Goal of the exercise:
Give again, exactly as written, each line of the material below starting at the line that contains "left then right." and ending at the line that contains "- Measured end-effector". Both ends count, and no other line does.

Dataset section:
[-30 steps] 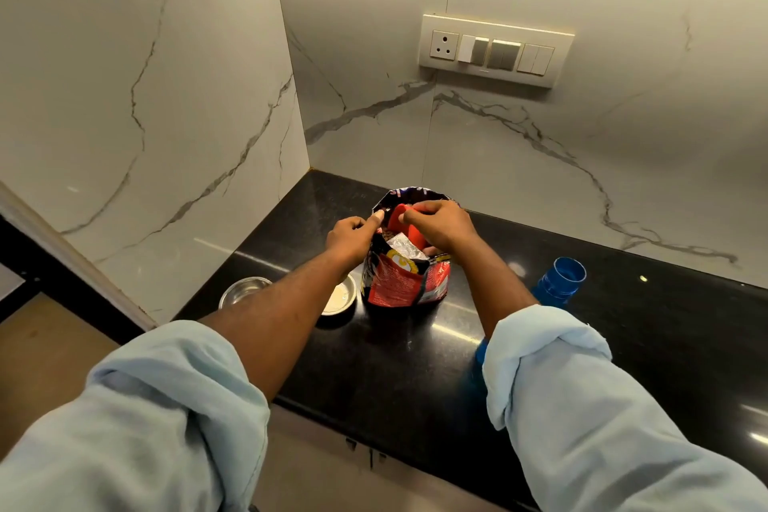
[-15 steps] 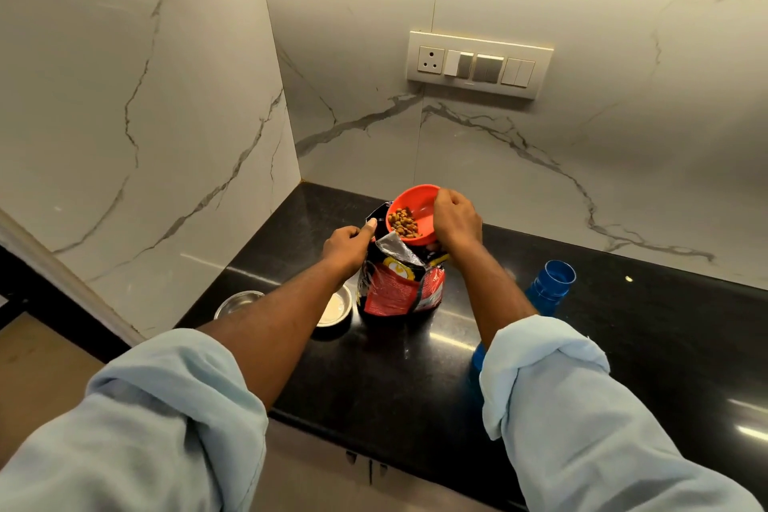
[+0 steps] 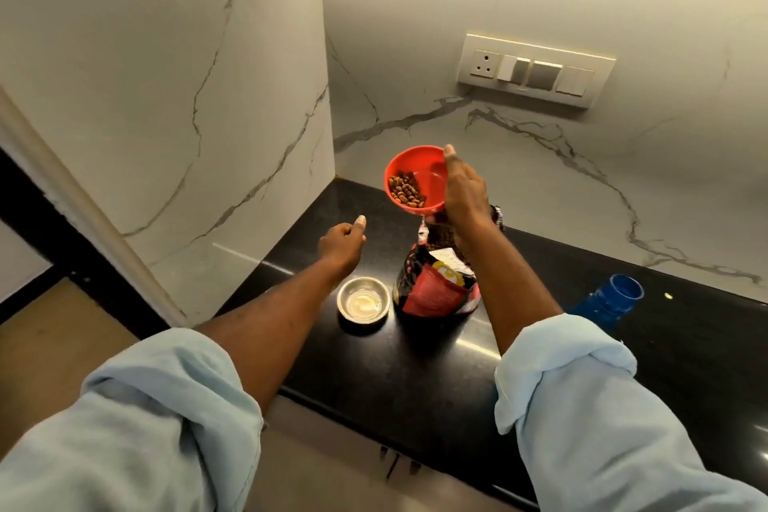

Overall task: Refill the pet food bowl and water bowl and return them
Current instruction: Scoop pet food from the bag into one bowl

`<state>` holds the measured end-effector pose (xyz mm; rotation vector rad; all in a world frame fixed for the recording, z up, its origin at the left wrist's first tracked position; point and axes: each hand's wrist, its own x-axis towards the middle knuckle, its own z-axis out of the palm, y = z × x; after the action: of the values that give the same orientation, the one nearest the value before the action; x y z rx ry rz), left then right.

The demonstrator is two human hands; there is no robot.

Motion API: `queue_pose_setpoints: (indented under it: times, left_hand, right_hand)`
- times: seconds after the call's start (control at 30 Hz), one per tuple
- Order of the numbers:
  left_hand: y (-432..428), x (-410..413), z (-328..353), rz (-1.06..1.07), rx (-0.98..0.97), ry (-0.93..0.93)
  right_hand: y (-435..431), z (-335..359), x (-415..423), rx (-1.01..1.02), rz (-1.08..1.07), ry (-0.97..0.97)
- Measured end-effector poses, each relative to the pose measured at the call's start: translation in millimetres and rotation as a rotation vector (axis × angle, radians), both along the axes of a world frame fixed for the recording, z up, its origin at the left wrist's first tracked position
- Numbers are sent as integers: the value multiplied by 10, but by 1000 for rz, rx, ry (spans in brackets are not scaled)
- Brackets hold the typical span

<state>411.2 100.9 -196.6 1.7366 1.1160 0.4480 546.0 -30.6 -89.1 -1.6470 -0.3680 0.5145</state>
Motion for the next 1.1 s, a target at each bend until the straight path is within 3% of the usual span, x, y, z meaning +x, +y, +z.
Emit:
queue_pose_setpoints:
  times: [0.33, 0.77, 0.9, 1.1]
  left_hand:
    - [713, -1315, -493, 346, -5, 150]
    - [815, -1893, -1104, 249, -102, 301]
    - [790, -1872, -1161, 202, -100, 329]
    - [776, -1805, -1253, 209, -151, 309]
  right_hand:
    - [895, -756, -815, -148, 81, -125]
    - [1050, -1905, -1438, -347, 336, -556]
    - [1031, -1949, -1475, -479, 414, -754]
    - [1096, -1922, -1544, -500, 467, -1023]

Result below:
`<state>` holds the measured end-effector pose (xyz mm; rotation vector rad; all in a world frame fixed for the recording, z up, its origin at the left wrist's first tracked position; point and axes: each hand's wrist, its own x-axis towards the middle knuckle, its own z-axis out of the palm, y = z × x; after the action: of the values that give the same orientation, the one nearest the value before the action; x y z rx ry rz), left then right.

The demonstrator is two human hands; there is no robot.

Motion API: `queue_pose_setpoints: (indented under it: times, left_hand, right_hand)`
- times: seconds after the call's start (control at 30 Hz), one per tuple
- Order of the numbers:
  left_hand: y (-432..428), x (-410..413), z (-328..353), rz (-1.06..1.07), rx (-0.98..0.97), ry (-0.93..0.93)
  right_hand: y (-435..431), z (-335..359), x (-415..423), rx (-1.01..1.02), rz (-1.08..1.07), ry (-0.97..0.97)
- Measured end-effector poses, each relative to the pose measured at the call's start: translation in millimetres and rotation as a rotation vector (axis × angle, radians), both along the axes of a world frame fixed for the recording, z up, its origin at the left wrist's first tracked position

No part of the exercise remains unanswered.